Across the Atlantic: St. Louis Federal Reserve Chairman James Bullard told Reuters this week that he supports the Fed’s interest rate hikes at its March, May and June meetings, but stressed that the outlook remained very uncertain.

“We’re going to have to be more nimble, faster, better at reacting to inflation data and other developments over the course of this year,” Bullard said. “It will be a more data-dependent environment.”

Wall Street titans get huge paychecks

Big Wall Street companies had a bumper 2021 thanks to a booming stock market and a wave of mergers and acquisitions and IPOs.

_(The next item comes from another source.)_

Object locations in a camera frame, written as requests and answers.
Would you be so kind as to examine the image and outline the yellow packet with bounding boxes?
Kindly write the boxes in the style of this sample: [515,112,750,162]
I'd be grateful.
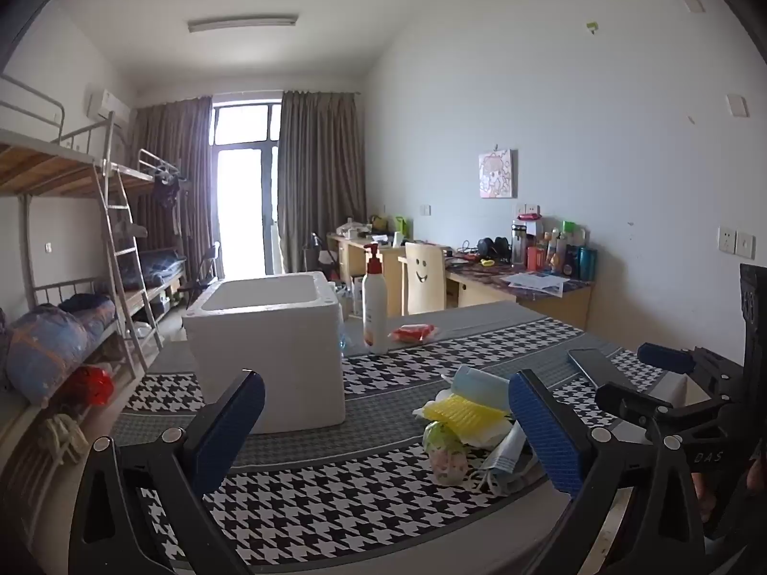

Today, bankers and CEOs are reaping the rewards, reports my CNN Business colleague Paul R. La Monica.

Goldman Sachs announced last month in its fourth-quarter earnings report that it set aside $17.7 billion for compensation spending last year, a 33% increase from 2020. Morgan Stanley said its compensation spend increased nearly 20% in 2021.

Remember: compensation consultancy Johnson Associates predicted in November that Wall Street bonuses would reach their highest levels since 2009 for many Wall Streeters thanks to what the firm described as a “market burning IPOs” and “robust M&A activity”.

And while many employees benefit, CEOs are at the top of the list.

Goldman Sachs CEO David Solomon took home $35 million in compensation in 2021. This is up from $27.5 million in 2020. Morgan Stanley CEO James Gorman received compensation of $35 million last year, up from $33 million in 2020. And longtime JPMorgan Chase chief Jamie Dimon got a $3 million raise to $34.5 million.

It could be another strong year for banks as interest rates start to rise, allowing companies like JPMorgan to make more money from their lending business. The KBW banking index has risen almost 5% since the start of the year. But market volatility as the Fed shifts gears could chill deals, which would set back investment banks like Goldman Sachs.


biogenic (IBIB), Eli Lily (THERE IS), Estee Lauder (EL), Hershey (HSY), Honeywell (HON), Merck (MKGAF) and Outside view (VSTO) publish the results before the opening of the American markets. ActivisionBlizzard (ATVI), Amazon (AMZN), Clorox (CLX), Ford (F)News Corp., pinterest (PINS) and Break (BREAK) follow after the close.

Also today :

  • US jobless claims for last week’s release at 8:30 a.m. ET.
  • January’s ISM non-manufacturing index, which tracks the services sector in the United States, follows at 10 a.m. ET.

Coming tomorrow: The latest US jobs report is expected to show 150,000 jobs added in January, compared to 199,000 in December.